Each line below is to be copied exactly; images do not go into the copy.

[Start of Attachment]

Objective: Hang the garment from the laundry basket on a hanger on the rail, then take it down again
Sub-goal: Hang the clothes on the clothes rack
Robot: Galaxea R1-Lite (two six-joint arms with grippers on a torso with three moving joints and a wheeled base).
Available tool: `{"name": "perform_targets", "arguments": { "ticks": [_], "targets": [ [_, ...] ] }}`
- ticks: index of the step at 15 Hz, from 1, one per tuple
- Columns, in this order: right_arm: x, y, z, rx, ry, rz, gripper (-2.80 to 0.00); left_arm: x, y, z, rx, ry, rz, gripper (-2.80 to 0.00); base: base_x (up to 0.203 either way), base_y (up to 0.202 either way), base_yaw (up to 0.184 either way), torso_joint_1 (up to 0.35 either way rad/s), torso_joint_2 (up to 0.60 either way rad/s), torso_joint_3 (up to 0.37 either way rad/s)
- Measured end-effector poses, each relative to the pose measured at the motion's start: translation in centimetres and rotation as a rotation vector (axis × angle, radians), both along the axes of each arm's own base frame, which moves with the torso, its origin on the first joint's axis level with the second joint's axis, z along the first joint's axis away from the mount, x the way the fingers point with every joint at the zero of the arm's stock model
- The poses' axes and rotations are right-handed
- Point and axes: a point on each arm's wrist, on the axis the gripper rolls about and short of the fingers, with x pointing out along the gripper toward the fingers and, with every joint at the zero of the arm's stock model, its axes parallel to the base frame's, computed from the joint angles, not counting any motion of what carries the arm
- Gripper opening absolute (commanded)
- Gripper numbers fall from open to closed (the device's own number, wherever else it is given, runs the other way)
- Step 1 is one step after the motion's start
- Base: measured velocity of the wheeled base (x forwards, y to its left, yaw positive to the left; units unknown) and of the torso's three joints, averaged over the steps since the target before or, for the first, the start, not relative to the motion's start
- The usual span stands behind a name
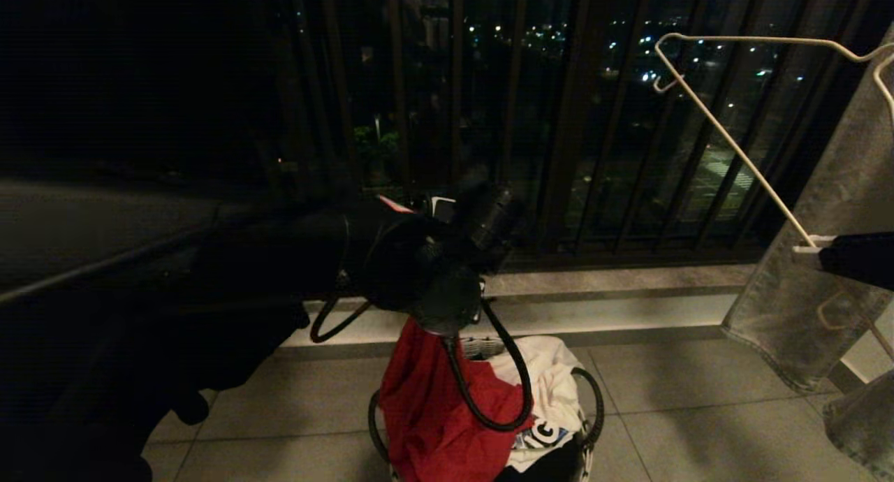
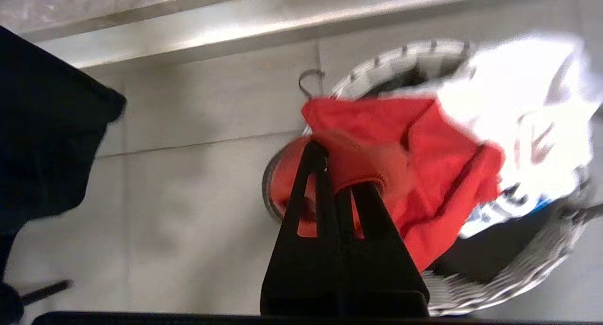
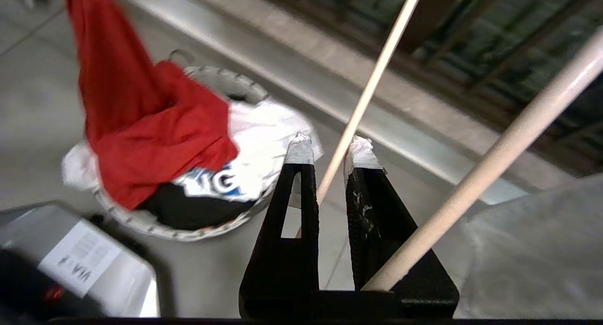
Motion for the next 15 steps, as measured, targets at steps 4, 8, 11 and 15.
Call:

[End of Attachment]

= Answer =
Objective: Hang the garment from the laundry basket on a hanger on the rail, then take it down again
Sub-goal: Hang the clothes on the clothes rack
Robot: Galaxea R1-Lite (two six-joint arms with grippers on a torso with three moving joints and a wheeled base).
Available tool: `{"name": "perform_targets", "arguments": { "ticks": [_], "targets": [ [_, ...] ] }}`
- ticks: index of the step at 15 Hz, from 1, one per tuple
- Columns, in this order: right_arm: x, y, z, rx, ry, rz, gripper (-2.80 to 0.00); left_arm: x, y, z, rx, ry, rz, gripper (-2.80 to 0.00); base: base_x (up to 0.203 either way), base_y (up to 0.202 either way), base_yaw (up to 0.184 either way), torso_joint_1 (up to 0.35 either way rad/s), torso_joint_2 (up to 0.60 either way rad/s), torso_joint_3 (up to 0.37 either way rad/s)
- Measured end-effector poses, each relative to the pose measured at the motion's start: translation in centimetres and rotation as a rotation vector (axis × angle, radians), both along the axes of each arm's own base frame, which moves with the torso, its origin on the first joint's axis level with the second joint's axis, z along the first joint's axis away from the mount, x the way the fingers point with every joint at the zero of the arm's stock model
- The poses' axes and rotations are right-handed
- Point and axes: a point on each arm's wrist, on the axis the gripper rolls about and short of the fingers, with x pointing out along the gripper toward the fingers and, with every joint at the zero of the arm's stock model, its axes parallel to the base frame's, computed from the joint angles, not counting any motion of what carries the arm
- Gripper opening absolute (commanded)
- Gripper numbers fall from open to closed (the device's own number, wherever else it is given, runs the other way)
- Step 1 is one step after the motion's start
- Base: measured velocity of the wheeled base (x forwards, y to its left, yaw positive to the left; units unknown) and of the torso's three joints, averaged over the steps since the target before or, for the first, the start, not relative to the motion's start
- The usual span stands behind a name
Motion for the next 15 steps, as measured, targets at steps 4, 8, 11 and 15.
Call:

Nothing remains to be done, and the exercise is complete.